When importing CSV into R how to generate column with name of the CSV?
You have already done all the hard work. With a fairly small modification this should be straight-forward.
The logic is:
- Create a small helper function that reads an individual csv and adds a column with the file name.
- Call this helper function in llply()
The following should work:
read_csv_filename <- function(filename){
ret <- read.csv(filename)
ret$Source <- filename #EDIT
ret
}
import.list <- ldply(filenames, read_csv_filename)
Note that I have proposed another small improvement to your code: read.csv() returns a data.frame - this means you can use ldply() rather than llply().
Try this:
do.call("rbind", sapply(filenames, read.csv, simplify = FALSE))
The row names will indicate the source and line number.
Here is a solution using the import_list()
function from rio, which is designed exactly for this purpose.

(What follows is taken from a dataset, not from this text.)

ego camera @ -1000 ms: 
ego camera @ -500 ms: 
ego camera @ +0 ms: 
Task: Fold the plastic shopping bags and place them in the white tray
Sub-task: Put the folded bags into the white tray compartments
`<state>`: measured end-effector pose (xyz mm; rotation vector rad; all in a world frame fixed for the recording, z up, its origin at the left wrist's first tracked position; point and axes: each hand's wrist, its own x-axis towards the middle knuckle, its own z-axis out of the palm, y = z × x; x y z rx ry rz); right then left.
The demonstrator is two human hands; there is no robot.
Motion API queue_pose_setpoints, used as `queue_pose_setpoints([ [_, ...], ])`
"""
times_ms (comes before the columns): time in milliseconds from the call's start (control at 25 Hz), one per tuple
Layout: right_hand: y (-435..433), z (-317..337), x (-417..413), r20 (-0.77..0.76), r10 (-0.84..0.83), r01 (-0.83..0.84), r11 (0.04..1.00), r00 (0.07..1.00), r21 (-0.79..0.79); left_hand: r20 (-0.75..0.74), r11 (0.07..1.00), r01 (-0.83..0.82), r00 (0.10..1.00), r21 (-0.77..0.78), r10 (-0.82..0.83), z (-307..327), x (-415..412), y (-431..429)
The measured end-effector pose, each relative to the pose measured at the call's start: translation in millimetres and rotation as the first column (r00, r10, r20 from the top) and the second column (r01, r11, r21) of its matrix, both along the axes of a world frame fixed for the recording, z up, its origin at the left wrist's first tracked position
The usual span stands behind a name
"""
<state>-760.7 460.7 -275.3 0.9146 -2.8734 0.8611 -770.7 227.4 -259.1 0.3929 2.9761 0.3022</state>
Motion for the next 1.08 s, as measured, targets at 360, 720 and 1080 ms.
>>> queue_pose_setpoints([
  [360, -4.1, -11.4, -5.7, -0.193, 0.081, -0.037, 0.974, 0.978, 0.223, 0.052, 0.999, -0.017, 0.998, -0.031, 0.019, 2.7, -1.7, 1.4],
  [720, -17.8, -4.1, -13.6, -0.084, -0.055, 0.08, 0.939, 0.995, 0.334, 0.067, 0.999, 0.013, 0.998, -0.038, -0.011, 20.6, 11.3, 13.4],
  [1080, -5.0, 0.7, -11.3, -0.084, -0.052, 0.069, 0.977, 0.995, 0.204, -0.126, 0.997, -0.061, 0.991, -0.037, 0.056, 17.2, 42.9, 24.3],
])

# setup some example files to import
rio::export(mtcars, "mtcars1.csv")
rio::export(mtcars, "mtcars2.csv")
rio::export(mtcars, "mtcars3.csv")
The default behavior of import_list()
is to get a list of data frames:
str(rio::import_list(dir(pattern = "mtcars")), 1)
## List of 3
## $ :'data.frame': 32 obs. of 11 variables:
## $ :'data.frame': 32 obs. of 11 variables:
## $ :'data.frame': 32 obs. of 11 variables:
But you can use the rbind
argument to instead construct a single data frame (note the _file
column at the end):
str(rio::import_list(dir(pattern = "mtcars"), rbind = TRUE))
## 'data.frame': 96 obs. of 12 variables:
## $ mpg : num 21 21 22.8 21.4 18.7 18.1 14.3 24.4 22.8 19.2 ...
## $ cyl : int 6 6 4 6 8 6 8 4 4 6 ...
## $ disp : num 160 160 108 258 360 ...
## $ hp : int 110 110 93 110 175 105 245 62 95 123 ...
## $ drat : num 3.9 3.9 3.85 3.08 3.15 2.76 3.21 3.69 3.92 3.92 ...
## $ wt : num 2.62 2.88 2.32 3.21 3.44 ...
## $ qsec : num 16.5 17 18.6 19.4 17 ...
## $ vs : int 0 0 1 1 0 1 0 1 1 1 ...
## $ am : int 1 1 1 0 0 0 0 0 0 0 ...
## $ gear : int 4 4 4 3 3 3 3 4 4 4 ...
## $ carb : int 4 4 1 1 2 1 4 2 2 4 ...
## $ _file: chr "mtcars1.csv" "mtcars1.csv" "mtcars1.csv" "mtcars1.csv" ...
and the rbind_label
argument to specify the name of the column that identifies each file:
str(rio::import_list(dir(pattern = "mtcars"), rbind = TRUE, rbind_label = "source"))
## 'data.frame': 96 obs. of 12 variables:
## $ mpg : num 21 21 22.8 21.4 18.7 18.1 14.3 24.4 22.8 19.2 ...
## $ cyl : int 6 6 4 6 8 6 8 4 4 6 ...
## $ disp : num 160 160 108 258 360 ...
## $ hp : int 110 110 93 110 175 105 245 62 95 123 ...
## $ drat : num 3.9 3.9 3.85 3.08 3.15 2.76 3.21 3.69 3.92 3.92 ...
## $ wt : num 2.62 2.88 2.32 3.21 3.44 ...
## $ qsec : num 16.5 17 18.6 19.4 17 ...
## $ vs : int 0 0 1 1 0 1 0 1 1 1 ...
## $ am : int 1 1 1 0 0 0 0 0 0 0 ...
## $ gear : int 4 4 4 3 3 3 3 4 4 4 ...
## $ carb : int 4 4 1 1 2 1 4 2 2 4 ...
## $ source: chr "mtcars1.csv" "mtcars1.csv" "mtcars1.csv" "mtcars1.csv" ...
For full disclosure: I am the maintainer of rio.